– Евгений Данилович, как вы себе это представляете? – вопрошал Большов.
– Отвертку не держал? – начинал вскипать тот. – Приходишь на борт и начинаешь все вскрывать.
– Вы извините меня, но скажите – вы на борту вообще были? – Большов шел по краю.
– Ты что, обвиняешь меня в непрофессионализме? – краснел начальник.
– Я просто хочу сказать, что если мы начнем разбирать все на борту, мы, во-первых, будем задерживать воздушные суда на несколько часов, и тогда ни одно из них не попадет в выделенные коридоры вылета, а во-вторых, поругаемся с экипажами, авиакомпаниями и портом.
– Это не твоя забота, – повысил голос до максимума Маслов. – Забота твоя и всех здесь сидящих – делать свое дело, находить контрабанду и выполнять план. Хоть с начала смены выходите на самолет, если боитесь не успеть! А ругаться с авиакомпаниями предоставьте мне.
В подобном ключе проходили беседы по повышению плана, качеству и частоте досмотра пассажиров, и так далее. Виктор никогда не вмешивался в дискуссии, хотя ему частенько перепадало за «бестолковость» подчиненных. Защищать их он тоже не собирался: спорить с начальством – вредить карьере, это он понимал. Он слышал, что у «грузовиков» собрания такие же жаркие. Оставалось дождаться, когда начнутся первые конфликты с авиакомпаниями.
Ждать пришлось недолго. Прошли сутки с того собрания, где обсуждалась «разборка» самолетов, когда во время собрания в кабинете у Маслова зазвенел интерком:
– Евгений Данилович, – голос секретарши был весьма напряжен, – к вам срочно представитель «Люфтганзы». Я сказала, что у вас совещание, но он просто рвется…
Маслову явно не хотелось прерывать ход собрания, но пришлось пригласить представителя – слишком уж серьезная авиакомпания! В кабинет, сшибая все двери, влетел, сверкая своими большущими очками, господин Меднис:
– Я-а эт-того та-ак не ос-ста-авлу!
Виктору стало смешно. Если предыдущий представитель «Люфтганзы», смуглая Грета, действительно была иностранкой из дальнего зарубежья и не знала русского языка, то Марис Меднис был чистокровным латышом, воспитанным в Советском Союзе. Однако сразу по прибытии он поставил себя так, что ни на каких языках, кроме немецкого и английского, он общаться не намеревался. С ним пытались поговорить хорошо и не очень – все без толку, надменность и сверкающие очки выдавали его пренебрежение ко всему русскому. Потом кто-то из люфтганзовских переводчиц рассказал, что его фамилия переводится с латышского как «глухарь», таковая кличка к нему и прилипла. Впрочем, постепенно на него перестали обращать внимание – что взять с глухаря?

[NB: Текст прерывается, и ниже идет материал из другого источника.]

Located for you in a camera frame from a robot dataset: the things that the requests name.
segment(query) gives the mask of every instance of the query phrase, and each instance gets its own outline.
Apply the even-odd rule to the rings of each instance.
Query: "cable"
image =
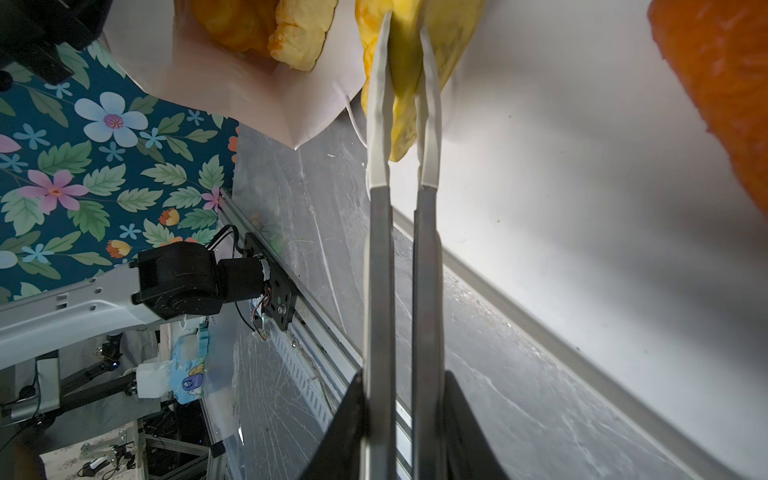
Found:
[[[233,224],[224,225],[221,227],[221,230],[219,230],[216,235],[214,235],[214,238],[211,239],[211,241],[208,243],[206,248],[208,250],[213,250],[218,246],[219,243],[221,243],[224,238],[227,237],[229,234],[234,235],[234,244],[233,244],[233,251],[234,249],[237,249],[238,252],[243,253],[243,248],[238,245],[240,242],[240,231],[235,227]]]
[[[253,308],[253,310],[251,310],[251,312],[250,312],[250,322],[253,324],[253,328],[254,328],[254,329],[256,329],[256,333],[258,333],[258,334],[259,334],[259,336],[261,337],[261,339],[262,339],[263,341],[265,341],[265,342],[268,342],[268,341],[269,341],[269,339],[268,339],[268,338],[266,338],[266,337],[265,337],[265,336],[264,336],[264,335],[261,333],[261,330],[259,330],[259,329],[257,329],[257,328],[256,328],[256,307],[254,307],[254,308]]]
[[[349,104],[349,97],[346,96],[344,91],[341,89],[341,87],[336,84],[336,90],[339,92],[339,94],[344,99],[344,106],[346,107],[346,113],[349,114],[349,120],[352,122],[352,128],[355,130],[355,134],[357,135],[357,139],[360,140],[360,143],[363,145],[363,147],[368,148],[368,144],[366,143],[366,139],[363,137],[362,132],[360,128],[357,126],[357,122],[355,121],[355,115],[352,113],[352,105]]]
[[[41,398],[40,398],[40,392],[38,391],[40,389],[40,373],[38,372],[38,363],[37,363],[37,361],[35,361],[35,380],[32,382],[32,385],[35,386],[35,391],[38,394],[38,406],[37,406],[37,408],[35,408],[35,413],[33,413],[31,417],[29,417],[30,420],[34,420],[35,417],[38,416],[38,413],[40,412],[40,401],[41,401]],[[27,425],[21,427],[19,430],[17,430],[16,433],[14,433],[13,436],[10,439],[8,439],[8,441],[5,443],[5,445],[0,447],[0,452],[5,450],[5,447],[10,445],[11,442],[13,442],[13,439],[15,439],[16,436],[19,433],[25,431],[26,429],[28,429],[29,427],[33,426],[34,424],[35,424],[34,422],[30,422]]]
[[[328,398],[328,393],[326,392],[326,383],[325,383],[325,380],[323,380],[323,377],[320,375],[320,370],[317,368],[317,365],[315,364],[315,361],[314,361],[314,359],[312,359],[312,357],[310,357],[309,353],[307,353],[307,352],[305,352],[305,351],[304,351],[304,348],[301,346],[301,343],[299,343],[299,342],[298,342],[298,341],[297,341],[295,338],[294,338],[294,341],[296,342],[296,344],[297,344],[297,345],[298,345],[298,347],[299,347],[299,348],[298,348],[298,350],[299,350],[299,353],[301,354],[301,356],[303,356],[303,357],[304,357],[304,359],[306,360],[306,362],[307,362],[307,363],[309,363],[309,365],[310,365],[310,367],[312,368],[312,370],[314,370],[314,371],[315,371],[315,378],[314,378],[314,379],[315,379],[315,380],[317,380],[317,382],[318,382],[318,383],[319,383],[319,385],[320,385],[320,390],[322,390],[322,391],[323,391],[323,398],[324,398],[324,399],[325,399],[325,401],[326,401],[326,405],[328,406],[328,410],[329,410],[329,411],[330,411],[332,414],[333,414],[333,413],[336,413],[336,409],[334,409],[334,408],[333,408],[333,406],[332,406],[332,404],[331,404],[331,401],[330,401],[330,399]]]
[[[110,478],[112,478],[112,476],[114,476],[114,473],[115,473],[117,470],[119,470],[119,469],[120,469],[120,463],[118,463],[118,466],[116,466],[115,468],[113,468],[113,469],[112,469],[112,470],[110,470],[109,472],[105,472],[105,473],[104,473],[104,474],[101,476],[101,480],[109,480]]]
[[[26,427],[23,427],[23,428],[20,428],[19,430],[17,430],[16,433],[14,433],[13,436],[5,443],[5,445],[3,445],[2,448],[0,448],[0,452],[5,450],[5,447],[7,447],[11,442],[13,442],[13,439],[16,438],[16,435],[18,435],[19,433],[25,431],[27,429],[27,427],[29,427],[29,425],[27,425]]]
[[[255,332],[255,331],[256,331],[256,329],[255,329],[255,328],[253,328],[251,325],[249,325],[249,324],[248,324],[248,322],[245,320],[245,317],[244,317],[244,316],[243,316],[243,314],[240,312],[240,307],[237,305],[237,302],[233,302],[233,303],[235,304],[235,308],[237,309],[237,314],[238,314],[238,315],[240,315],[240,318],[243,320],[243,323],[245,323],[245,326],[247,326],[248,328],[250,328],[250,331],[251,331],[251,332]]]
[[[265,309],[267,305],[272,301],[272,287],[264,285],[264,298],[261,299],[261,308]]]

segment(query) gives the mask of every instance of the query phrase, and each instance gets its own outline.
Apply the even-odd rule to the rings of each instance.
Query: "scratched plastic sheet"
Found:
[[[364,123],[359,102],[353,105],[356,118]],[[369,209],[365,162],[366,150],[346,113],[297,151],[241,126],[233,186],[237,206],[361,350],[363,247]],[[397,390],[409,404],[412,243],[398,231],[394,241]],[[512,478],[689,478],[449,272],[445,272],[444,311],[446,366],[458,377],[490,445]],[[246,333],[239,329],[242,348],[250,345],[241,338]],[[258,350],[240,355],[239,368],[246,374],[238,389],[263,391],[266,386],[271,395],[260,398],[277,404],[287,396],[287,404],[294,405],[290,388],[278,381],[283,377],[270,371],[276,368],[275,361],[264,358],[252,364],[259,362]],[[314,441],[316,432],[297,437],[289,424],[303,417],[268,409],[255,397],[252,403],[240,405],[240,414],[244,418],[274,415],[271,425],[293,435],[286,432],[284,436],[292,442],[282,442],[270,430],[273,436],[268,440],[266,432],[250,440],[253,445],[246,439],[248,457],[258,465],[257,473],[247,478],[295,478],[291,474],[298,470],[276,462],[274,449],[280,448],[291,462],[300,462],[303,453],[295,450],[306,452],[305,440]]]
[[[247,302],[238,304],[248,313]],[[286,334],[254,337],[231,304],[213,317],[204,396],[233,480],[299,477],[331,418],[313,377]]]

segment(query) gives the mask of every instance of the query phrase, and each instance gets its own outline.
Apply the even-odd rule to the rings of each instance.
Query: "table surface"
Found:
[[[443,245],[747,478],[768,478],[768,223],[649,1],[488,2],[443,91]],[[410,217],[415,152],[392,166]]]
[[[241,126],[233,187],[237,206],[361,350],[365,161],[346,114],[297,151]],[[409,404],[412,243],[399,231],[394,242],[397,391]],[[688,478],[449,272],[444,301],[447,368],[512,478]]]

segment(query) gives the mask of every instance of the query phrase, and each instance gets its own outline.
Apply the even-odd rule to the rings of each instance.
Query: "paper bag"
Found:
[[[339,0],[311,72],[213,43],[191,0],[114,0],[104,37],[148,94],[234,118],[293,148],[327,127],[366,81],[355,0]]]

Сейчас Виктор первый раз слышал, как Меднис что-то говорит на великом и могучем. А тот, не стесняясь присутствующих, выкладывал, что два часа назад на борт пришли таможенники и – Святая Дева Мария! – хотели начать разбирать самолет, принадлежащий независимой германской республике! Представитель, как он заявил, лично прибежал по сигналу экипажа и выгнал «неради-ивых чино-овников» на летное поле, где они сейчас и находятся. Идет задержка рейса, вся ответственность на таможне. По какому праву… и в таком духе.
– Это мое распоряжение, – не стал отрицать Маслов, вытерев пот.
Сидящий рядом Лимохин, повышенный с руководителя грузового отдела до и.о. первого зама начальника таможни и сместивший с этой должности до и.о. «простого зама» Медведева, повернулся и перевел свои опухшие глаза на Гордеева. Тот еле заметно кивнул. Лимохин поднял глаза к потолку и вздохнул. В этот момент опять запищал интерком:
– Евгений Данилович, вам срочно звонит директор аэропорта.
Маслов убрал громкую связь и снял трубку. По нескольким фразам: «да, это моя инициатива», «а при чем тут международный скандал», «решим, конечно», «сейчас позвоню», а также по тому, как постепенно весь гонор Маслова во время разговора сходил на нет, Виктор понял – больше никто с отверткой на самолеты ходить не будет. Положив трубку, Маслов еще раз вытер пот, повернулся к сверкающему очками Меднису и, шевеля усами, пробубнил:
– Мы сейчас же оформим самолет. Извините, подобное больше не повторится.
Меднис сказал что-то непонятное, развернулся и вышел, громко хлопнув обеими дверями. На Маслова было страшно смотреть – его только что прилюдно унизили.